# Dynamics of a Distorted Waveform and Elevated Central Venous Pressure (CVP) Resulting From Coiling of a Central Venous Catheter: A Case Report

**Authors:** Shashank Paliwal, Jyoti Sharma, Sagar Jolly, Hemanthkumar Tamilchelvan, Navneh Samagh

PMC · DOI: 10.7759/cureus.83561 · Cureus · 2025-05-06

## TL;DR

A case report shows how a coiled central venous catheter caused abnormal pressure readings and how it was corrected.

## Contribution

Highlights catheter coiling as a rare but impactful complication of central venous cannulation and its correction through waveform analysis.

## Key findings

- Catheter coiling led to elevated central venous pressure and distorted waveform.
- Partial withdrawal of the catheter resolved the issue and normalized pressure readings.
- Waveform analysis proved critical in diagnosing and correcting catheter malposition.

## Abstract

Central venous cannulation (CVC) is a routine procedure in critical care and surgical settings. Despite ultrasound guidance, complications like catheter coiling can occur. We report a case of CVC catheter coiling that led to waveform distortion and required corrective measures.

A 23-year-old female patient underwent an emergency laparotomy for perforation peritonitis with underlying pulmonary tuberculosis.

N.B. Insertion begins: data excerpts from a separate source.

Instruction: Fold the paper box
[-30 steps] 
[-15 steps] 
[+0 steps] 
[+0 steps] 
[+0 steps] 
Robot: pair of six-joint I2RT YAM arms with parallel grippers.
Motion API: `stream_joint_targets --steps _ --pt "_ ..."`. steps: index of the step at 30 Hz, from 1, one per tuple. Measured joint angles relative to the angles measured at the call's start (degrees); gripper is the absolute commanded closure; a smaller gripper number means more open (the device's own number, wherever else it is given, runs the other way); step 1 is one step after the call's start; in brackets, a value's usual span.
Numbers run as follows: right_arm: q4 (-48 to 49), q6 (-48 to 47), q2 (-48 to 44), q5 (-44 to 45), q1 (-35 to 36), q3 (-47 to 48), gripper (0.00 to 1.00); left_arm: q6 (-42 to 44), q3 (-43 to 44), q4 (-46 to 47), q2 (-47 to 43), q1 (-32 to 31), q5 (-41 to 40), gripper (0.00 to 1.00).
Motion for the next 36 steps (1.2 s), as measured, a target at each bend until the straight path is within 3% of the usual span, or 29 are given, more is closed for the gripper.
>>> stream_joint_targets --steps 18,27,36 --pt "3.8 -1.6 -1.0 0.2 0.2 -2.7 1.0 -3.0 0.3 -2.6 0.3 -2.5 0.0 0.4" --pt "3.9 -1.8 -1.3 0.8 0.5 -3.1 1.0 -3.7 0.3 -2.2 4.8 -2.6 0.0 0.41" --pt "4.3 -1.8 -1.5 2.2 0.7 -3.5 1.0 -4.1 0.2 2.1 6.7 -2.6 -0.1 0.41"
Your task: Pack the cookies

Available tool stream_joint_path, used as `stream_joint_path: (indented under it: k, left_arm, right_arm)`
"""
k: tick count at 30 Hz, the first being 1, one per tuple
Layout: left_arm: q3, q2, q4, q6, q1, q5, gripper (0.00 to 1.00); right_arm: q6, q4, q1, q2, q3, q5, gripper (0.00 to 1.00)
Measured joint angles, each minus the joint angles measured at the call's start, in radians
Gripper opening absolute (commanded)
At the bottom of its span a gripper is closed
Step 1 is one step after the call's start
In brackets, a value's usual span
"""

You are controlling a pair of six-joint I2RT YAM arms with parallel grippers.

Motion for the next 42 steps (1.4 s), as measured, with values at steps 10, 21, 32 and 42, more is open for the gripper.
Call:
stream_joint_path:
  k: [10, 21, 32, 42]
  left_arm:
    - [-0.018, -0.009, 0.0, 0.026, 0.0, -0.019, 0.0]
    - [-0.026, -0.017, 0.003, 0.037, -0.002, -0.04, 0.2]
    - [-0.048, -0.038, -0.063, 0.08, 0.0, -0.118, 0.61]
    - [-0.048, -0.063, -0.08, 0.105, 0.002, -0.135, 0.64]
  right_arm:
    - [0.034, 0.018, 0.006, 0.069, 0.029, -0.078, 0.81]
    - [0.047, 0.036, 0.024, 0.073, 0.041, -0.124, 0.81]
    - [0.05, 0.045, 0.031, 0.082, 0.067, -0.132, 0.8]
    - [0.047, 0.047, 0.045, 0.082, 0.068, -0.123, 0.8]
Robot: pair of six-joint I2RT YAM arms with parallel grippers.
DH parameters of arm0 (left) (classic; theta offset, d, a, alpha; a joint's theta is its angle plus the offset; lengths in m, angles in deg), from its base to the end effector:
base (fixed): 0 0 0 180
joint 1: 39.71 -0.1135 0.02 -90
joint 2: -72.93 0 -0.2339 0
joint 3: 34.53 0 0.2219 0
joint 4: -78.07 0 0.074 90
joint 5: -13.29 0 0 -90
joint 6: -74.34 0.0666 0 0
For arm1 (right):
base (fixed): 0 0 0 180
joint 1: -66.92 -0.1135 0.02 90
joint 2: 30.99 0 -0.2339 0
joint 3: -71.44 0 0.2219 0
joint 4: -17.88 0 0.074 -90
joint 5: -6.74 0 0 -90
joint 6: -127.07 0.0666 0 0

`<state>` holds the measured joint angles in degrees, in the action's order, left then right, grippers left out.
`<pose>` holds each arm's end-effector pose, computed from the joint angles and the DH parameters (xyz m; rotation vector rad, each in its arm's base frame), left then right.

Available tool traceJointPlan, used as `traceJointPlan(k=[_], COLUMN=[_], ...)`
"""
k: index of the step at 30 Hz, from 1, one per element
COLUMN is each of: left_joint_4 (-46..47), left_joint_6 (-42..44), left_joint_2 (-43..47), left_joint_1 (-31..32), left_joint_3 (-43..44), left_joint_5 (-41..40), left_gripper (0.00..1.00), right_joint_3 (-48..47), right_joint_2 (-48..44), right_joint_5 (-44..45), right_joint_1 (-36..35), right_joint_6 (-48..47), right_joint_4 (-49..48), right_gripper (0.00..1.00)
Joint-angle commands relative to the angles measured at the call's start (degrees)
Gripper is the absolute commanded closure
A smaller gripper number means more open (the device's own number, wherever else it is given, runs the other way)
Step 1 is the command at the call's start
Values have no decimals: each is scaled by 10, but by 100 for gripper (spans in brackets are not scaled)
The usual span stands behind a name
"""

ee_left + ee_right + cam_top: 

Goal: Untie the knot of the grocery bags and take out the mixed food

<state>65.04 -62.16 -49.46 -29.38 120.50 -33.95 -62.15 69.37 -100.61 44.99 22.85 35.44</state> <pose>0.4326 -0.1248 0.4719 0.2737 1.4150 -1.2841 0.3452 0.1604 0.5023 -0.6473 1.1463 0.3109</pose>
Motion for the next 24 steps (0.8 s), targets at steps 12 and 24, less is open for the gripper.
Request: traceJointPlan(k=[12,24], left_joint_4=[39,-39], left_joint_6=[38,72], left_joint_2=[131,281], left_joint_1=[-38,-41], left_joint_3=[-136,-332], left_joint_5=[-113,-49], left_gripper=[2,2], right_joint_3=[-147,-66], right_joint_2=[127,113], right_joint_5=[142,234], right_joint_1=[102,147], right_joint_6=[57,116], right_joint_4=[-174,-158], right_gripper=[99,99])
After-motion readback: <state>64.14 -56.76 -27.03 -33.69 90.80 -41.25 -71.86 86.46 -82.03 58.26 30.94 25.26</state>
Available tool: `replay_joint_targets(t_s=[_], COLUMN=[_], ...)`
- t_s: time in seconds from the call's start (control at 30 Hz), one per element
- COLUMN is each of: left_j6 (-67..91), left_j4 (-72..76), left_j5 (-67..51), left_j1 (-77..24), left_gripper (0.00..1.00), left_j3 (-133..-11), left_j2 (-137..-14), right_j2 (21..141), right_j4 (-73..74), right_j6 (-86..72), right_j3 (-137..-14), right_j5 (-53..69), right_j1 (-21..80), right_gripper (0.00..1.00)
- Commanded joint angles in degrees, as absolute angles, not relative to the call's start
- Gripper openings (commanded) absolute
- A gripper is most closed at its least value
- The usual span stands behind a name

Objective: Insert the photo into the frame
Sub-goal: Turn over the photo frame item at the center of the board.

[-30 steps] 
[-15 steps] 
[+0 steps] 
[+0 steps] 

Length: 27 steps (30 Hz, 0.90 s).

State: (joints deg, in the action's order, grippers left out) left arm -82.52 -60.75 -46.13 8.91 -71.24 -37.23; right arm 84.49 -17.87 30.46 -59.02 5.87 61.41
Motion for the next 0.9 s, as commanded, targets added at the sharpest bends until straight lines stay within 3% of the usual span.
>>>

During the procedure, a triple-lumen CVC was placed in the left internal jugular vein (IJV) after an unsuccessful right IJV cannulation attempt. Upon placement, the CVP was significantly elevated at 31.2 mmHg with a distorted waveform showing exaggerated 'v wave' and diminished 'x descent'. A point-of-care echocardiogram excluded right heart abnormalities. Postoperatively, a chest X-ray revealed coiling of the CVC in the superior vena cava (SVC), forming a fishhook pattern. The catheter was partially withdrawn by 2 cm, resulting in a reduction in CVP to 12 mmHg and normalization of the waveform. The catheter was subsequently removed and replaced without complications.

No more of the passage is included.